Ultraviolet-Driven Self-Repair in Chimeric d(GAUU) Outcompetes Damage Formation
Abstract
The stability of nucleic acids under intense ultraviolet (UV) irradiation was key to the persistence of life on Earth. Among the canonical nucleobases, pyrimidines are most susceptible to UV photodamage, yielding cyclobutane pyrimidine dimers (CPDs) that distort nucleic acid conformation and interfere with function. Prior to the emergence of enzymatic CPD repair, e.g. via photolyases, intrinsic processes like UV-induced self-repair may have influenced the perseverance of ancient nucleic acids in high-UV early Earth environments.

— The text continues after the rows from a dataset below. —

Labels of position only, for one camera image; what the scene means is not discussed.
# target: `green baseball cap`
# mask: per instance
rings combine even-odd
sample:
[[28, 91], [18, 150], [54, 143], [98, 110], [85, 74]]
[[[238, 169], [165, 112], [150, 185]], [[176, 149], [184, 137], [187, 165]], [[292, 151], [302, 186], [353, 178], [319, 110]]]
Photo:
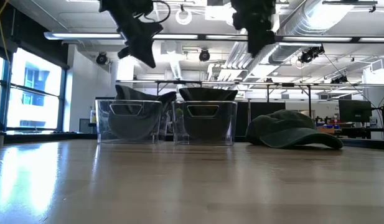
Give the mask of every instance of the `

Our previous work reported self-repair quantum yields for the canonical CPD-containing RNA sequence GAU=U (0.23%), and the DNA sequence d(GAT=T) (0.44%), but the origin of the disparity is unclear. Here, we address this missing link experimentally by measuring the self-repair of the chimeric CPD-containing sequence d(GAU=U) to d(GAUU) using UV/Vis spectroscopy and HPLC analysis. Upon irradiation at 285 nm, its repair quantum yield (1.16%) exceeded the repair yields of GAU=U, d(GAT=T) and T=TAG, as well as the reported CPD formation yields in d(TT) and UU. We then measured damage formation in d(UU) and found a damage quantum yield of 0.74%, demonstrating that d(GAUU), to our knowledge, is the first reported oligonucleotide in which the self-repair quantum yield exceeds the measured net damage quantum yield under identical irradiation conditions. These results highlight the combined importance of backbone conformation and nucleobase identity in governing self-repair and suggest that chimeric sequences could have been especially UV-resistant precursors to canonical DNA. The enhanced repair of dU-containing DNA implies that replacement of dU with T in primordial DNA may have required the prior evolution of efficient enzymatic repair of UV photodamage.